In response to the escalating challenges posed by climate change, business leaders globally are intensifying their commitment to sustainable practices. Despite another year marked by climate extremes—including severe heatwaves, droughts, and catastrophic floods that pushed the global average temperature to 1.48 degrees Celsius above pre-industrial levels—CEOs are steadfast in their efforts to decarbonize and achieve net zero emissions.
The latest quarterly EY CEO Outlook Pulse survey of 1,200 executives globally highlights that over half (54%) of CEOs now prioritize sustainability more than they did a year ago. However, it’s concerning that a quarter of them have placed less emphasis on these crucial initiatives due to immediate financial pressures.
The focus on sustainability is not just a moral imperative but a strategic one, evidenced by significant investments in sustainable practices. Yet, as the early phase of easy wins concludes, companies face the complex challenge of deeper integration of sustainability into their core operations. The study reveals that 77% of CEOs believe sustainability will increasingly affect their supply chains and ecosystems, and 76% underscore the necessity for consistent governmental action to tackle climate change effects.

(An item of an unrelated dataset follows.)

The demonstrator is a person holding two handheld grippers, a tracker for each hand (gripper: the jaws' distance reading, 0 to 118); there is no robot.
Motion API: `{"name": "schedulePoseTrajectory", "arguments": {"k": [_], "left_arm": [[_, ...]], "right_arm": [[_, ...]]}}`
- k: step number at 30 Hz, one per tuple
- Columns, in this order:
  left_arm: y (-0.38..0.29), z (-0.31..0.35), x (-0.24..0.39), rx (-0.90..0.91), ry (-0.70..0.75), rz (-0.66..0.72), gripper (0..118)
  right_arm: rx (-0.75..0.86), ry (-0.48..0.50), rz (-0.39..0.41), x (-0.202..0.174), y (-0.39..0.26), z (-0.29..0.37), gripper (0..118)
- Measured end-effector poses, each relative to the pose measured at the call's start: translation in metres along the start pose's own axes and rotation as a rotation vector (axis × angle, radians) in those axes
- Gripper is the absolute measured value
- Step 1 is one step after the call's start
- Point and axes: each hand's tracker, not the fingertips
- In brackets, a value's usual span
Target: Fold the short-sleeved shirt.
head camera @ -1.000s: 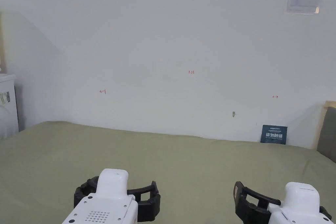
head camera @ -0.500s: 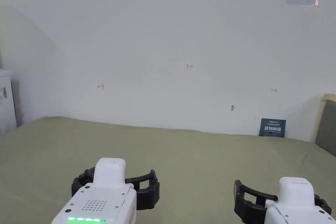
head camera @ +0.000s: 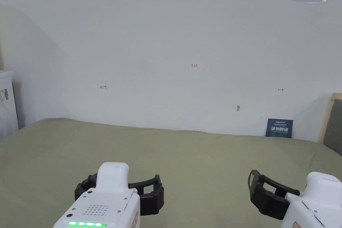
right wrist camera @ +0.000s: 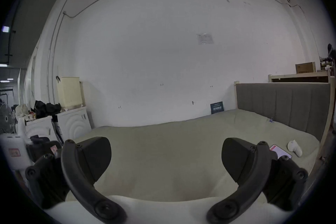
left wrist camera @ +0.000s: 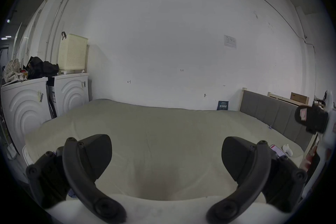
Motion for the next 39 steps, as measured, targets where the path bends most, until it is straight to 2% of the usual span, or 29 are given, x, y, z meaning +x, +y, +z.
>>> {"name": "schedulePoseTrajectory", "arguments": {"k": [3,5,8,18,22,26,31,37,39], "left_arm": [[0.001,0.000,0.000,0.002,-0.001,0.004,118],[0.003,0.000,0.000,0.001,-0.002,0.015,118],[0.005,0.000,0.001,0.001,-0.006,0.017,118],[0.007,0.003,0.002,-0.002,-0.005,0.010,118],[0.009,0.004,0.001,-0.006,-0.014,0.029,118],[0.011,0.004,0.003,-0.003,-0.018,0.023,118],[0.011,0.001,0.004,-0.012,-0.033,0.035,118],[0.006,-0.001,0.006,-0.035,-0.039,0.028,118],[0.005,-0.002,0.006,-0.043,-0.041,0.041,118]], "right_arm": [[0.014,-0.034,0.023,-0.004,0.005,-0.002,118],[-0.036,-0.050,0.003,-0.004,0.007,-0.006,118],[-0.077,0.018,-0.019,0.002,0.004,-0.008,118],[-0.053,0.017,0.012,0.006,0.008,-0.002,118],[-0.112,0.071,0.004,0.010,0.012,-0.006,118],[-0.119,0.039,0.023,0.008,0.015,-0.006,118],[-0.164,0.015,-0.011,0.008,0.015,-0.014,118],[-0.196,-0.001,0.020,0.001,0.018,-0.016,118],[-0.220,-0.007,-0.038,0.000,0.018,-0.018,118]]}}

Among the emerging consensus is the acknowledgment of the risks posed by ESG factors, including regulatory changes leading to stranded assets. About 74% of CEOs agree that this is a pressing concern, necessitating a balanced approach to future-proofing their portfolios through a sustainability lens. This sentiment is echoed by 67% of institutional investors who fear their investments are jeopardized by similar ESG factors.
The dialogue around sustainability extends to the broader financial and regulatory community. Institutional investors and CEOs alike recognize the need for greater governmental collaboration in policy-making to effectively address climate impacts. Notably, half of the CEOs reported that regulators have actively sought their sector’s input in shaping significant sustainability-related regulations, a crucial step in ensuring that these policies are practical and impactful.

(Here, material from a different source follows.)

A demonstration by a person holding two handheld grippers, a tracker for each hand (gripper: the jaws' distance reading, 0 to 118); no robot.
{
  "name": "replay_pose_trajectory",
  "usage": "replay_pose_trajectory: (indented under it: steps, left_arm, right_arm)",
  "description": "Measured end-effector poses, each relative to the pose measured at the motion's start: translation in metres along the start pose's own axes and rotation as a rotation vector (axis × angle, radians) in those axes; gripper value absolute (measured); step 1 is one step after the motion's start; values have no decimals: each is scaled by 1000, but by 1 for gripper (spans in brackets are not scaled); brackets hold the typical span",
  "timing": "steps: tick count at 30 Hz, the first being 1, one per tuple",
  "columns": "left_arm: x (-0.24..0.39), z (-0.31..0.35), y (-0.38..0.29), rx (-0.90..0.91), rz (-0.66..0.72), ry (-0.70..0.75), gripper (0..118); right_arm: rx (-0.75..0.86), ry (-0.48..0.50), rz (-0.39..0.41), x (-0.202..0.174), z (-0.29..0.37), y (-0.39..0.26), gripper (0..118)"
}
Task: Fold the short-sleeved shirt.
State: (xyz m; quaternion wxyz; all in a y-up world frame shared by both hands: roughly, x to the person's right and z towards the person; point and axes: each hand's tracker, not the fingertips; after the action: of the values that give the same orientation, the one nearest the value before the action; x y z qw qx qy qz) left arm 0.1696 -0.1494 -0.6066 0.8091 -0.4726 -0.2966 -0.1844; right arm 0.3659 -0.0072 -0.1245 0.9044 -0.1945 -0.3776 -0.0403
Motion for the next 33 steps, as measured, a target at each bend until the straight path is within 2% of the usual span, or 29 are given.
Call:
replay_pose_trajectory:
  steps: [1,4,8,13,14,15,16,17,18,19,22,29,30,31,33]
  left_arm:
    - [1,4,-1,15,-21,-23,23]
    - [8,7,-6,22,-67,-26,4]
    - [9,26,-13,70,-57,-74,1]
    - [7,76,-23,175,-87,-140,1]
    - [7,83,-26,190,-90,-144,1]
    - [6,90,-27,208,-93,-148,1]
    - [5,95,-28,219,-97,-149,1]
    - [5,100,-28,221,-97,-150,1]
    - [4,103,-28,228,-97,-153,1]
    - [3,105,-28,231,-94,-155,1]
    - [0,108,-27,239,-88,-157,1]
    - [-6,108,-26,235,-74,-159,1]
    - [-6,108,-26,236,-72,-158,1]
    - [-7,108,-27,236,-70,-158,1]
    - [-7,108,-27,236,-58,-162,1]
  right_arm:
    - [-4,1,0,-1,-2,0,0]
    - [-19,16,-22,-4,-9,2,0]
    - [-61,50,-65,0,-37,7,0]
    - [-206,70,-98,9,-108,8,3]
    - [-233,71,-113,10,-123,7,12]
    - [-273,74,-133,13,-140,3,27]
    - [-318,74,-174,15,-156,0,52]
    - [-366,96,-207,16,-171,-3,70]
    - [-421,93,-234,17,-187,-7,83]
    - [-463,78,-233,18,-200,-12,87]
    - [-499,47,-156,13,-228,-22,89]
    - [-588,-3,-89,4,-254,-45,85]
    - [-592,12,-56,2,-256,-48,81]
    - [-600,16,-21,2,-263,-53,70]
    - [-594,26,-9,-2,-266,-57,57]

On the policy front, there is a clear preference for incentives over penalties to encourage the transition to a net-zero economy. CEOs strongly support policies like those under the EU Green Deal and the US Inflation Reduction Act, which provide subsidies and tax reliefs for investments in green technologies. This approach not only promotes a faster adoption of new technologies but also positions the renewable energy sector to capitalize on increased global demand and accelerate the transition.

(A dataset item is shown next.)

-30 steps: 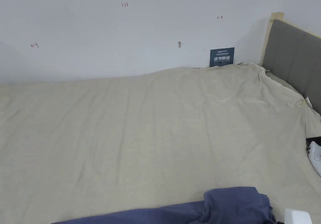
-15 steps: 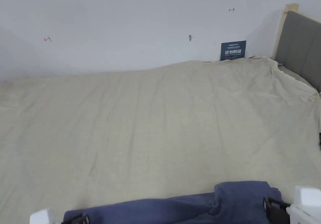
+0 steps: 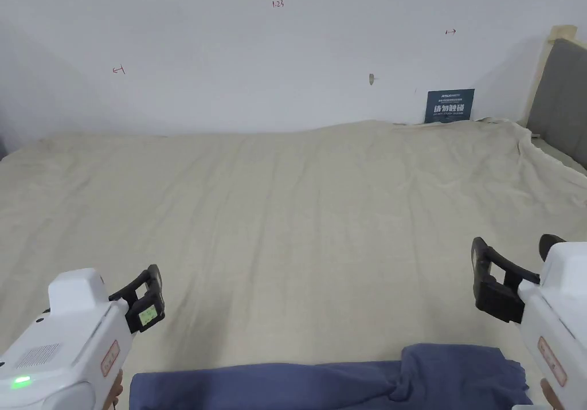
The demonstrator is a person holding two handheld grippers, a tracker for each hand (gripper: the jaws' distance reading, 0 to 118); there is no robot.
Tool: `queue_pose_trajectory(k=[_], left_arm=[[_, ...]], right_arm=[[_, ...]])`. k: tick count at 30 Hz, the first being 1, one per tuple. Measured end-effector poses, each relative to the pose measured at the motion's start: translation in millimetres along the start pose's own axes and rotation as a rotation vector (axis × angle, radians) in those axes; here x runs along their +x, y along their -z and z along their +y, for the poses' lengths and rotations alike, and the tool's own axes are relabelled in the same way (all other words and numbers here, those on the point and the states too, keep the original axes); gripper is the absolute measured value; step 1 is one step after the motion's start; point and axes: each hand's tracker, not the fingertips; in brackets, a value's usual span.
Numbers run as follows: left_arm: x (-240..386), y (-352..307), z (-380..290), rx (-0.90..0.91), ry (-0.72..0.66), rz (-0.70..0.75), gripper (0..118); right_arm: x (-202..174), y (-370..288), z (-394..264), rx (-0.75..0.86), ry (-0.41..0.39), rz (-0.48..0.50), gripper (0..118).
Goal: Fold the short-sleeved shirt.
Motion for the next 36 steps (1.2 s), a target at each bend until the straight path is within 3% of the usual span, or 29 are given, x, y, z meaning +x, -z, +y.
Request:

Moreover, the role of infrastructure investment in supporting sustainable business growth is widely acknowledged. Government initiatives aimed at enhancing renewable energy infrastructure are seen as pivotal. With 52% of CEOs highlighting the importance of energy transition infrastructure, it is clear that strategic governmental spending can significantly propel the sustainability agenda forward.
However, the transition to a low-carbon economy is complex and multifaceted, involving multiple stakeholders. The global trends, consumer engagement, and technology breakthroughs suggest a diverse and non-linear journey towards a new energy future. Institutional investors concur on the critical role of government in facilitating infrastructure investments, which are essential for economic growth and sustainability in their primary markets.